> _What needs to be done_:
State only the number of lines below where the word "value" is found.

> _Stored data_:
▼

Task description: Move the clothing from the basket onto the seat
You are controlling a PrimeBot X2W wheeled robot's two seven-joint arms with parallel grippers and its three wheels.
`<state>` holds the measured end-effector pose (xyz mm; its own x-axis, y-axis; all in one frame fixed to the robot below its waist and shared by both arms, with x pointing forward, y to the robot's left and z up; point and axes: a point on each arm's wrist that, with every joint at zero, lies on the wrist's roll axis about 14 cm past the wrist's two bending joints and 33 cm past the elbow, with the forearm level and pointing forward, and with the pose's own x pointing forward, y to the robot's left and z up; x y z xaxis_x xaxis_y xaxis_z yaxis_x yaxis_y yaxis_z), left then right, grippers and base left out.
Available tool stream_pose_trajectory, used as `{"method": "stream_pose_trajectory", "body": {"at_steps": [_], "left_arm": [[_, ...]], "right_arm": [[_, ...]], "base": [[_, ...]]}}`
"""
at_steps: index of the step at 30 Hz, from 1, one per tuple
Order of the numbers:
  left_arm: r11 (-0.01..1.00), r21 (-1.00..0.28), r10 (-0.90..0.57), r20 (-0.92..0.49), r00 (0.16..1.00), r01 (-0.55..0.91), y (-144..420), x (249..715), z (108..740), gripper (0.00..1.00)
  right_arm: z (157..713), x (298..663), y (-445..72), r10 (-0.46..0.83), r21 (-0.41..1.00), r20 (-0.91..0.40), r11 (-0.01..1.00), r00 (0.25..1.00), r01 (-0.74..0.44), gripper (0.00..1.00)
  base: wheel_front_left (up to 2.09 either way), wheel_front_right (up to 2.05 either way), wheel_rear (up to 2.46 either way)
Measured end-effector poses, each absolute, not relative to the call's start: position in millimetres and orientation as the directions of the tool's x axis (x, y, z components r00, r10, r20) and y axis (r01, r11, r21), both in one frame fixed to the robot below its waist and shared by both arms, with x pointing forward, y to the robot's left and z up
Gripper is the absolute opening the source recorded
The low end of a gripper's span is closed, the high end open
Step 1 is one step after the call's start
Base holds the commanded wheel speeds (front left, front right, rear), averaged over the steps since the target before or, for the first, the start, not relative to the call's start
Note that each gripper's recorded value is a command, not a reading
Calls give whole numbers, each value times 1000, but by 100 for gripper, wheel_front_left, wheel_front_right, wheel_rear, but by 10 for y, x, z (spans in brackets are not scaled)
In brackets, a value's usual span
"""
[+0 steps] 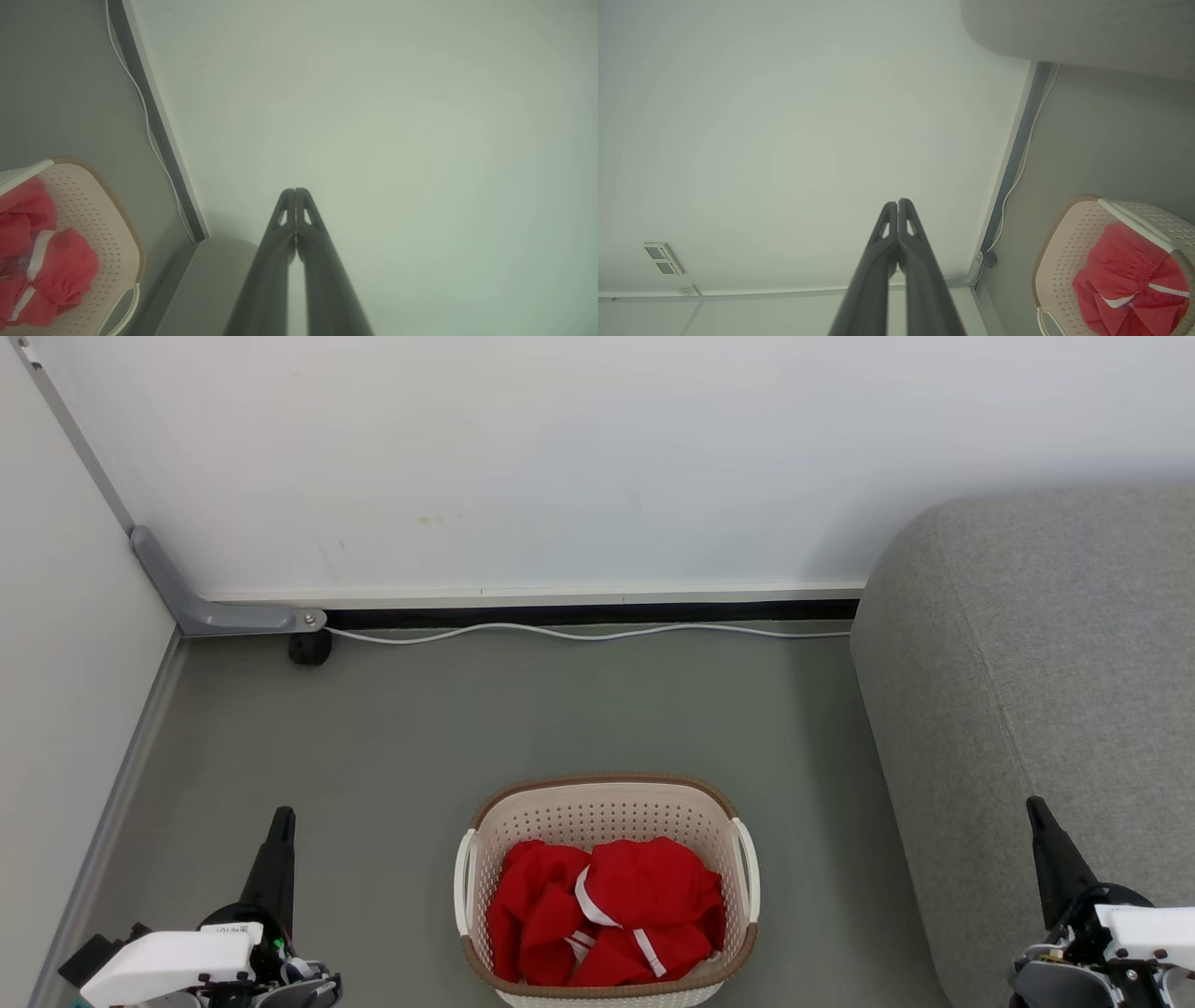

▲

> _Result for this task_:
3